== Data supplied ==
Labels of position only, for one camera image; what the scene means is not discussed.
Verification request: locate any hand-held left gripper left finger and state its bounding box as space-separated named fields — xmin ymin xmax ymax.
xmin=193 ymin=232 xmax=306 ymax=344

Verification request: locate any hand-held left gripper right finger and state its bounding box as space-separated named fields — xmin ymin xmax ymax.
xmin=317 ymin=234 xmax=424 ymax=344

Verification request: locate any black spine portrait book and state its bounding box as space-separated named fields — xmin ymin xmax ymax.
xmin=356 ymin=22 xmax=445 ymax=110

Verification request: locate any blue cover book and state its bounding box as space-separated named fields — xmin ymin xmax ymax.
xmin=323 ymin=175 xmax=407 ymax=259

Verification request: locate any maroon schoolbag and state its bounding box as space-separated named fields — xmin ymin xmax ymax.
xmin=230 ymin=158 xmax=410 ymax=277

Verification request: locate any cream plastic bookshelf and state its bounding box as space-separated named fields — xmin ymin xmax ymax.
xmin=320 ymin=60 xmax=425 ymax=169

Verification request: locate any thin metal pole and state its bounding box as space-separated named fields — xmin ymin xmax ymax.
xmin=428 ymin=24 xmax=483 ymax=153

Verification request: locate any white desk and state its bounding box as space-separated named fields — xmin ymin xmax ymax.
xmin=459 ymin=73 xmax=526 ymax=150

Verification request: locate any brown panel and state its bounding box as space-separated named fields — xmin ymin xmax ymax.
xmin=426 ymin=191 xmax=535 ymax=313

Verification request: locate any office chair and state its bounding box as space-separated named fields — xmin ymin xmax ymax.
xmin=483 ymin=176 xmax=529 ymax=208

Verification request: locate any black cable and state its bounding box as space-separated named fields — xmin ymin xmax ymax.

== Exercise goal ==
Every line of the data above is to be repeated exactly.

== Response ==
Labels of position only, for one camera image; what the scene means is not discussed.
Verification request: locate any hand-held left gripper left finger and state its bounding box as space-separated named fields — xmin ymin xmax ymax.
xmin=193 ymin=232 xmax=306 ymax=344

Verification request: locate any hand-held left gripper right finger and state its bounding box as space-separated named fields — xmin ymin xmax ymax.
xmin=317 ymin=234 xmax=424 ymax=344

Verification request: locate any black spine portrait book and state its bounding box as space-separated named fields — xmin ymin xmax ymax.
xmin=356 ymin=22 xmax=445 ymax=110

Verification request: locate any blue cover book and state its bounding box as space-separated named fields — xmin ymin xmax ymax.
xmin=323 ymin=175 xmax=407 ymax=259

Verification request: locate any maroon schoolbag and state its bounding box as space-separated named fields — xmin ymin xmax ymax.
xmin=230 ymin=158 xmax=410 ymax=277

Verification request: locate any cream plastic bookshelf and state its bounding box as space-separated named fields — xmin ymin xmax ymax.
xmin=320 ymin=60 xmax=425 ymax=169

Verification request: locate any thin metal pole and state its bounding box as space-separated named fields — xmin ymin xmax ymax.
xmin=428 ymin=24 xmax=483 ymax=153

Verification request: locate any white desk and state its bounding box as space-separated named fields — xmin ymin xmax ymax.
xmin=459 ymin=73 xmax=526 ymax=150

Verification request: locate any brown panel and state its bounding box as space-separated named fields — xmin ymin xmax ymax.
xmin=426 ymin=191 xmax=535 ymax=313

Verification request: locate any office chair and state its bounding box as space-separated named fields — xmin ymin xmax ymax.
xmin=483 ymin=176 xmax=529 ymax=208

Verification request: locate any black cable and state its bounding box as space-separated named fields — xmin ymin xmax ymax.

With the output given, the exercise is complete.